● Action item
Across all entries below, how many lines include "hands"? Answer with the number alone.

● Saved data entries
━━━━━━━━
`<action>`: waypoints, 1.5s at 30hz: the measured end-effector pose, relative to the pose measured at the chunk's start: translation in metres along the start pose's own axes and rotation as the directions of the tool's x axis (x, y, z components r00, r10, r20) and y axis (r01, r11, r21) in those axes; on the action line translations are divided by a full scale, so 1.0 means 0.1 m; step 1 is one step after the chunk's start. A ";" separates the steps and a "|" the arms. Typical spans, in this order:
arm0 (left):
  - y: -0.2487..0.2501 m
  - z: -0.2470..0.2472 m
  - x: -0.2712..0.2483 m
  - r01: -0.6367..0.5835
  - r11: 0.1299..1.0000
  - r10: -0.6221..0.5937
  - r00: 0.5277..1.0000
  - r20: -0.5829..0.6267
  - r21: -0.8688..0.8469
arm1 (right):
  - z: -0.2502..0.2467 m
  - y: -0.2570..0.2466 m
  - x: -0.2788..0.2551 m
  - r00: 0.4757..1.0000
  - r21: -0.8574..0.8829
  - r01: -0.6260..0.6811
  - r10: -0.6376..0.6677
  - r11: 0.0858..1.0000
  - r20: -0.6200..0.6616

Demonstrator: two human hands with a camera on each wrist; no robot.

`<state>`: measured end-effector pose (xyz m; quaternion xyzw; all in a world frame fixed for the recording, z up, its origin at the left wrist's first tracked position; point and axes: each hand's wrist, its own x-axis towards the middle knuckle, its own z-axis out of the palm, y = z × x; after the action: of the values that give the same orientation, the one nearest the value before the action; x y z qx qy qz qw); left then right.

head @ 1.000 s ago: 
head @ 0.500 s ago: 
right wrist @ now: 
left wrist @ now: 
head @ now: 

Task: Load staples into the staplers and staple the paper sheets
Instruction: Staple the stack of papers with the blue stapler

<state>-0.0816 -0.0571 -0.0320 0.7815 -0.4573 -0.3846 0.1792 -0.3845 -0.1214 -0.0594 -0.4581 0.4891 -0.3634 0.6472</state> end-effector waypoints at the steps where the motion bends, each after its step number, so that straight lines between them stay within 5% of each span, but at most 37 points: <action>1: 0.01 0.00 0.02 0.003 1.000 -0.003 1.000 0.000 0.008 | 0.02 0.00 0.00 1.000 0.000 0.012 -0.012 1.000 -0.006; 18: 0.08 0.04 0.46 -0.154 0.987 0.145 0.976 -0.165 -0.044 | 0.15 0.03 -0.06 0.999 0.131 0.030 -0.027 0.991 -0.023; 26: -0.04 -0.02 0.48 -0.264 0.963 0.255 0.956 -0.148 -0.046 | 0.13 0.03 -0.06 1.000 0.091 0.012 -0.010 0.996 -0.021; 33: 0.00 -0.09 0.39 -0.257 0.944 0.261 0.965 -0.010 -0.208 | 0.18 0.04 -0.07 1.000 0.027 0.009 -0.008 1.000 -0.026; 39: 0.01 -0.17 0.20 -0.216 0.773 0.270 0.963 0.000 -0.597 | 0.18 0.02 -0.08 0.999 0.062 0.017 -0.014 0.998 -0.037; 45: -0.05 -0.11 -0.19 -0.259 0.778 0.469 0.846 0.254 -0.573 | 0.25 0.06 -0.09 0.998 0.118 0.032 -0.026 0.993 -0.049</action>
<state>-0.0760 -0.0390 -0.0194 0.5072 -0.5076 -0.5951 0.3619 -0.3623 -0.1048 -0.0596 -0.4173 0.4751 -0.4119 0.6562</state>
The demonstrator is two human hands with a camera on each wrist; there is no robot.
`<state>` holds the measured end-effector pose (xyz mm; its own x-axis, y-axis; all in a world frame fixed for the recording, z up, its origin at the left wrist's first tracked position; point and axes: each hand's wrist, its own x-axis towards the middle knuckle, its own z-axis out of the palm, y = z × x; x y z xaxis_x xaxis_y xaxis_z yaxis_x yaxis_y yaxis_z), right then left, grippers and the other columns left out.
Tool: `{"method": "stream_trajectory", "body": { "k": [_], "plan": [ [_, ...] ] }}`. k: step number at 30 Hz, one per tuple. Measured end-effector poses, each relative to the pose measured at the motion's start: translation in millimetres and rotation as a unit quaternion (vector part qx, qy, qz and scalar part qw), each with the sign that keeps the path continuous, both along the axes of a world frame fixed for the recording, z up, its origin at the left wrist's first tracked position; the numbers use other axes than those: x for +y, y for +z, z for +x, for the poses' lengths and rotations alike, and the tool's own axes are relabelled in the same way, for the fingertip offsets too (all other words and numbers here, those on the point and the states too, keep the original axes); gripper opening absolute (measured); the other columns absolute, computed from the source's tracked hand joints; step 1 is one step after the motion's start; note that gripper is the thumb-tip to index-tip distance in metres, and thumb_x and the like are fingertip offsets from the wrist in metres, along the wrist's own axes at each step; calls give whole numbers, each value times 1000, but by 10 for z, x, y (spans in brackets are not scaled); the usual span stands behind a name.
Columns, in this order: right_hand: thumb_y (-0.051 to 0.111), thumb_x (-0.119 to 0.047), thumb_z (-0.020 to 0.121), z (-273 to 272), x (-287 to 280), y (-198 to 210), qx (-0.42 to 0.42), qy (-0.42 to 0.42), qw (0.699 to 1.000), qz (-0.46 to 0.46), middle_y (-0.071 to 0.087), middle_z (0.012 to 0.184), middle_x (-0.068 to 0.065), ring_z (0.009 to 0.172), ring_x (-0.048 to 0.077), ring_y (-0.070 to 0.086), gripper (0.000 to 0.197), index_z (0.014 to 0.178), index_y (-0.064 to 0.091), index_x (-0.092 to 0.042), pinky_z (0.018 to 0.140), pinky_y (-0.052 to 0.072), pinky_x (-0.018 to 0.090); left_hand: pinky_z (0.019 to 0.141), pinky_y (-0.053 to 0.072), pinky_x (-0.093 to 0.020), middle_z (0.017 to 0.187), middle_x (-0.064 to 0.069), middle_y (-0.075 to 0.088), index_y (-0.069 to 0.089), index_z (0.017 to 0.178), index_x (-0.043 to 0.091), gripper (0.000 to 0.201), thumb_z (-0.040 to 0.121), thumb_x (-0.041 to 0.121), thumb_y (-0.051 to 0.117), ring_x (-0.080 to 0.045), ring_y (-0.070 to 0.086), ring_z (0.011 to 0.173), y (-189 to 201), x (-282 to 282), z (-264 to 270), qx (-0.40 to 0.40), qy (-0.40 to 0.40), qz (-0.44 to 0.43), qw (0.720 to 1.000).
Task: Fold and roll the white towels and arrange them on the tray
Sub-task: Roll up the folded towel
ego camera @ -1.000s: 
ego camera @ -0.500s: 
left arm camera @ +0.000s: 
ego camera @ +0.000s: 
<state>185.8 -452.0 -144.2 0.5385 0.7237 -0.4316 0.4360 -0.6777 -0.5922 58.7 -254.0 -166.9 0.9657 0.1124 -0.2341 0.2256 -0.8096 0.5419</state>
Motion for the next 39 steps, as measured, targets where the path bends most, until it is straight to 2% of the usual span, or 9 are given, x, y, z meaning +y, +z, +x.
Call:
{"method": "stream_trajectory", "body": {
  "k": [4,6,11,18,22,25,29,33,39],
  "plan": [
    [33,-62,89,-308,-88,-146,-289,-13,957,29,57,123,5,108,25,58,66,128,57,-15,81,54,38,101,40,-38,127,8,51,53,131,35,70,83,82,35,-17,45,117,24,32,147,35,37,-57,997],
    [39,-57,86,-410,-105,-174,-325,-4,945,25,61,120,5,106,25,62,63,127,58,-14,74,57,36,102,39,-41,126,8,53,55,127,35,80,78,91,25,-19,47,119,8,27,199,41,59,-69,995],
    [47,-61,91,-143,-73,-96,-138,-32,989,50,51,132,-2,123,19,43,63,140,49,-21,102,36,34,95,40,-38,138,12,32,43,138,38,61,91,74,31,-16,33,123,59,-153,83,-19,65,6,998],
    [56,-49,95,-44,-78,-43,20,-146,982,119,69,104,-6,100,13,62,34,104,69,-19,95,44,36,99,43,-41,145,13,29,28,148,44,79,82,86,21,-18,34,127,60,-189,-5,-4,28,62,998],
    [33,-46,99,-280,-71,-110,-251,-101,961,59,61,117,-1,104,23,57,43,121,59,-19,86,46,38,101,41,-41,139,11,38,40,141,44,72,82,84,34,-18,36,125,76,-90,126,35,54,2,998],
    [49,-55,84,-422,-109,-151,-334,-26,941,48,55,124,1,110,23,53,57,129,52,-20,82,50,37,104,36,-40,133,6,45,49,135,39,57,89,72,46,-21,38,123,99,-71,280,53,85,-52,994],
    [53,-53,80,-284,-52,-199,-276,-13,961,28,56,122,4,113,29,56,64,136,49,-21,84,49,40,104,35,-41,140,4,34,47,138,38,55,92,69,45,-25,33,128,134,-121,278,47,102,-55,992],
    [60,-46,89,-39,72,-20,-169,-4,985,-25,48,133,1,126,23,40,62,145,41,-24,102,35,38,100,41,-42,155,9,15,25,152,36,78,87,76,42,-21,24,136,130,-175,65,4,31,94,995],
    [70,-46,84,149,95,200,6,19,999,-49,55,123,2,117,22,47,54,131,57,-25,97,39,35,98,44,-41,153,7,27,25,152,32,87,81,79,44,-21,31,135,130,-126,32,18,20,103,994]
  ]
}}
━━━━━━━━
● Solution
2